Ebola in New York: Doctor tests positive for deadly disease after returning from west Africa
Authorities in New York confirmed on Thursday night that a doctor who had recently returned to his home in Harlem after working for Doctors Without Borders in Guinea helping treat patients with Ebola had tested positive for the disease and had been put in isolation at a Manhattan hospital.
The Mayor of New York, Bill De Blasio, confirmed the diagnosis in a press conference but tried to reassure the 8 million residents of the city that the risk of it spreading any further remained minimal. Questions were nonetheless being asked this morning after it emerged that the patient had traveled in taxis and on the underground system since his return to the US on 17th October and had gone bowling in Brooklyn.
“There is no reason for New Yorkers to be alarmed,” de Blasio said at a late evening news conference at Bellevue Hospital, where the patient, identified as Dr Craig Spencer, was taken on Thursday and where he is being treated in isolation. “Being on the same subway car or living near someone with Ebola does not in itself put someone at risk.” Also at the press conference was the Governor of New York, Andrew Cuomo.
While the diagnosis had yet to be confirmed by the Centers for Disease Control in Atlanta, his preliminary positive test for Ebola was certain to spread new anxiety through the United States where federal officials have struggled to impose new measures to prevent any wider outbreak in the wake of two nurses contracting the disease in Dallas after helping treat a Liberian man who was the first to die from the disease on US soil.
It appeared that Dr Spencer had been taking his own steps to self-monitor his health since returning one week ago, regularly taking his temperature. He first detected that he had a temperature early Thursday and he and his fiancé were quick to alert authorities. He was rushed by an ambulance surrounded by police outriders to Bellevue Hospital. His fiancé was believed to be in the hospital also under quarantine observation.

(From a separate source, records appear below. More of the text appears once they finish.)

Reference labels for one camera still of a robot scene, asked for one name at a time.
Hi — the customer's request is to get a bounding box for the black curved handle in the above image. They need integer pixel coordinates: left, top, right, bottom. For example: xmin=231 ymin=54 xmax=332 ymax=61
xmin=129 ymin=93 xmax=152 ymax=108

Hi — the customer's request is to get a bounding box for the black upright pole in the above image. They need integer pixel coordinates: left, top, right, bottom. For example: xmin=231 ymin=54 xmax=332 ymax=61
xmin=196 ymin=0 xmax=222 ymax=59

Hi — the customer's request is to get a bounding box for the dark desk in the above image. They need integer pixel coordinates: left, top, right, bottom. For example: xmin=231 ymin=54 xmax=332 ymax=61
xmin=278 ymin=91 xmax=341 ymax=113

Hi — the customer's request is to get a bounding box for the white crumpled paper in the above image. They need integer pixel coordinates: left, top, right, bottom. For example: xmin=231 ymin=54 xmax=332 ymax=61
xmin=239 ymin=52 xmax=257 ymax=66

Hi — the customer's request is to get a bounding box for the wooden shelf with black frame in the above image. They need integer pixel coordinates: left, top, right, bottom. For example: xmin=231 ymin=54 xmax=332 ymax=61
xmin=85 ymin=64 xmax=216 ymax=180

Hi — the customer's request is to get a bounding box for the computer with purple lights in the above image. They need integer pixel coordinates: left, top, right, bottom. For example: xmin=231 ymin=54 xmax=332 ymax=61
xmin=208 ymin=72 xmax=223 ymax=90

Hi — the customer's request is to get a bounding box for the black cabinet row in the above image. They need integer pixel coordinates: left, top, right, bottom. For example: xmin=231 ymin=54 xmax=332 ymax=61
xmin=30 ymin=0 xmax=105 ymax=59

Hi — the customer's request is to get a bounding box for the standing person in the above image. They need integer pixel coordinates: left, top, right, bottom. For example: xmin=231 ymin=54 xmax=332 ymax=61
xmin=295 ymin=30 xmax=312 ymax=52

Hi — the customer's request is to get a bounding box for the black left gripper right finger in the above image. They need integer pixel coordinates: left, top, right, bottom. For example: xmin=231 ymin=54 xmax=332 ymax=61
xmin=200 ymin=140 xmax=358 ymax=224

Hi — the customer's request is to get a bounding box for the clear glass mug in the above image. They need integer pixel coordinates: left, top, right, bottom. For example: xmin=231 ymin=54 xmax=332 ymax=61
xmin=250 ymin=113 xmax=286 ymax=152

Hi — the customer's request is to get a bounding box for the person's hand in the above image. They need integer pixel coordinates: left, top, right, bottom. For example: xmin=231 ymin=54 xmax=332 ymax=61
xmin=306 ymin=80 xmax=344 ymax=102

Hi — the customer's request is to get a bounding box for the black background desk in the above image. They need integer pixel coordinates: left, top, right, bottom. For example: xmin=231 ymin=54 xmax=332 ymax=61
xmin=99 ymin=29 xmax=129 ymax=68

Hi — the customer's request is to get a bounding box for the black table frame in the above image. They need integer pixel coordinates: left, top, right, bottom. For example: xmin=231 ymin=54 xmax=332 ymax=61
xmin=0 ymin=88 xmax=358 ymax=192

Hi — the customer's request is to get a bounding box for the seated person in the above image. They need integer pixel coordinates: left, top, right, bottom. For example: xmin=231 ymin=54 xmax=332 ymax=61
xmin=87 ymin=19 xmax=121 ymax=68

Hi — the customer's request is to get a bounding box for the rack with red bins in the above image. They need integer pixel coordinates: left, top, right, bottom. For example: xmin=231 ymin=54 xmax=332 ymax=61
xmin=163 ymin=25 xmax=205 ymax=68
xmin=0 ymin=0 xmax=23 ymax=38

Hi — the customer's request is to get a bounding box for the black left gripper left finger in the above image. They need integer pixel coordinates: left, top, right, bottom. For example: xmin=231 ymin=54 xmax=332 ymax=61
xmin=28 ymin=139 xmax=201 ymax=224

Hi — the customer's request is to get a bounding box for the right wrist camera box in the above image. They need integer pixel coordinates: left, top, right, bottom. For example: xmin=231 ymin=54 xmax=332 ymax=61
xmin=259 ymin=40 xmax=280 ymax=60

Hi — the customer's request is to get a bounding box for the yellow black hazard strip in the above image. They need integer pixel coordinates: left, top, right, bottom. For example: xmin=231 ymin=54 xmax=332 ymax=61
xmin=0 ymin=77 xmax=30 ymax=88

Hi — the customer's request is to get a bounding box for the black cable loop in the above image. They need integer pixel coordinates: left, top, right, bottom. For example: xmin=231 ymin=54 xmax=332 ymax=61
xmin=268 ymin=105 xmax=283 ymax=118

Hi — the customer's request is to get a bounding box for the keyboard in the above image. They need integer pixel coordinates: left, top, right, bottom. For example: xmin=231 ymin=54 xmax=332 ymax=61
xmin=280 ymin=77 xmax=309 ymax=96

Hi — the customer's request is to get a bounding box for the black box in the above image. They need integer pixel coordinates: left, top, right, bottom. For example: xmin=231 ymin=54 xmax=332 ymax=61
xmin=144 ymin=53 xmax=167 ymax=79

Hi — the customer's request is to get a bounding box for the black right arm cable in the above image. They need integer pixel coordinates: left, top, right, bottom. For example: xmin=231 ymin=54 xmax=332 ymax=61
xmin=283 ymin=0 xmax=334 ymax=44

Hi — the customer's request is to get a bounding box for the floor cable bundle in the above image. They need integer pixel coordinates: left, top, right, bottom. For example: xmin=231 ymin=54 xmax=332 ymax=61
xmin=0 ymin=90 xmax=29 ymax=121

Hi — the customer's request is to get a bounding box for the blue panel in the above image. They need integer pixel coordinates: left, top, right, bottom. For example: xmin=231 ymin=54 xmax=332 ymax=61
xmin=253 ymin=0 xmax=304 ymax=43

New York Health Commissioner, Mary Travis Bassett, also said that two other friends had been put into strict quarantine out of extra caution. She meanwhile stressed that Dr Spencer, 33, had not shown any symptoms while traveling around the city, which means he was not at that time contagious. Officials, however, were last night embarked on an urgent effort to identify any other people who may have had contact with the patient.
“He did not have a fever for the whole time since he left Guinea until this morning,” she said, adding that he had been monitoring his temperature twice a day since coming back to the US. He had flown into JFK where he had been subjected to screening when he had shown no sign of the illness. He had flown from Guinea via Brussels.
While his apartment in Harlem had been sealed off, New York City health workers had assembled an information station across the street from his building late Thursday to offer assistance to members of the public who might be concerned over the situation and fearful they had been exposed to the virus. Additional steeps included the temporary shuttering of the Brooklyn bowling alley. He had been there only on Wednesday night.
Dr Spencer was described as a specialist in international emergency medicine at Columbia University-New York Presbyterian Hospital in New York City since 2011. Columbia in a statement said he has not been to work nor seen any patients since his return.
“He is a committed and responsible physician who always puts his patients first,” the hospital said in a statement. “He has not been to work at our hospital and has not seen any patients at our hospital since his return from overseas.”